- [Action item] Print the lines of the data, starting with the first, up to and including the line where "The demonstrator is" appears.

▼▼▼

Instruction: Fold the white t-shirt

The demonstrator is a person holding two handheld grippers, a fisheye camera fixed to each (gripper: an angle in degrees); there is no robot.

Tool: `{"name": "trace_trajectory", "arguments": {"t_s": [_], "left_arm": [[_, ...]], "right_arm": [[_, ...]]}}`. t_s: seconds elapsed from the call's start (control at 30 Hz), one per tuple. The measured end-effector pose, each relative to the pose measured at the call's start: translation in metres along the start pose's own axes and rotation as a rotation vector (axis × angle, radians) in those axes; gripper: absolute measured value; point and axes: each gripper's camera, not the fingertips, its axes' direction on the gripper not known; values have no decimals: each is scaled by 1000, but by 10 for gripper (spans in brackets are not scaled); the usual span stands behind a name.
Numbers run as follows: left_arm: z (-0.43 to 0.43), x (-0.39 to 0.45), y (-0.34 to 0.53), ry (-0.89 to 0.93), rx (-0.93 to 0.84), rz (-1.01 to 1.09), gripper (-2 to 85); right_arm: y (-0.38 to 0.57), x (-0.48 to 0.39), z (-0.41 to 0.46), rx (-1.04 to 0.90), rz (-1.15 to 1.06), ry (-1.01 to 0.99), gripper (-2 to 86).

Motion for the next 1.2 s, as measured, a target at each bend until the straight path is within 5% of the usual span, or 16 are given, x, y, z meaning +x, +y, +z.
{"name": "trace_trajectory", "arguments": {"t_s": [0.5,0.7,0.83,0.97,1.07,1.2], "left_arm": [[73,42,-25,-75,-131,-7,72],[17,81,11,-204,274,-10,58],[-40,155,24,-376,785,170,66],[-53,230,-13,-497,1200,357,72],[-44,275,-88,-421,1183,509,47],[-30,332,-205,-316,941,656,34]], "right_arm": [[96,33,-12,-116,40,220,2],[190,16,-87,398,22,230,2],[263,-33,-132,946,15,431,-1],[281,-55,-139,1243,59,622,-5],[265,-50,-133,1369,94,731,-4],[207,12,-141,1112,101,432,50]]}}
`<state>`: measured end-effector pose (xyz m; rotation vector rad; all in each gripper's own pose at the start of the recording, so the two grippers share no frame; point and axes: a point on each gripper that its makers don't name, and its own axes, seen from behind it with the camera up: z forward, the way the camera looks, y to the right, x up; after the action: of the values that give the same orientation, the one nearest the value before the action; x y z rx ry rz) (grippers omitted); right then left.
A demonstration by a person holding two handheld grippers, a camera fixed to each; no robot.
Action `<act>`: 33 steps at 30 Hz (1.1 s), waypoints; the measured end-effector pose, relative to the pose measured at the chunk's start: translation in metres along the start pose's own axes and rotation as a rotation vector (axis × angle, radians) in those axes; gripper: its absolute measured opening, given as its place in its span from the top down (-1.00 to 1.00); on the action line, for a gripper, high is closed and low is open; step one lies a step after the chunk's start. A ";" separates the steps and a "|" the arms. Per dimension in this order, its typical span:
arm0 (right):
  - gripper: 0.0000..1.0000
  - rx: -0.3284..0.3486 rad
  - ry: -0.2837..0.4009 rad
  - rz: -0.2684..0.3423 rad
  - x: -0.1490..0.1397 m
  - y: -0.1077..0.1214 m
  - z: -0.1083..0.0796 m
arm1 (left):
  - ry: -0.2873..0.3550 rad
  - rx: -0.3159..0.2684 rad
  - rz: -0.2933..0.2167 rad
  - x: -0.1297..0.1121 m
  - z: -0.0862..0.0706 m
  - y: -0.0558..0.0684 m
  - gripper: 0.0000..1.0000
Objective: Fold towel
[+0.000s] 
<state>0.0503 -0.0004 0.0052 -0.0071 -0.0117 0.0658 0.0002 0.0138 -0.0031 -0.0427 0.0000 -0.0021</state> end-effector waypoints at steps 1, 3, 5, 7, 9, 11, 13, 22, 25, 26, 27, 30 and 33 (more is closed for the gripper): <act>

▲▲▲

- [Completed task]
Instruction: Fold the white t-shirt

The demonstrator is a person holding two handheld grippers, a fisheye camera fixed to each (gripper: an angle in degrees); there is no robot.

The response to this exercise is complete.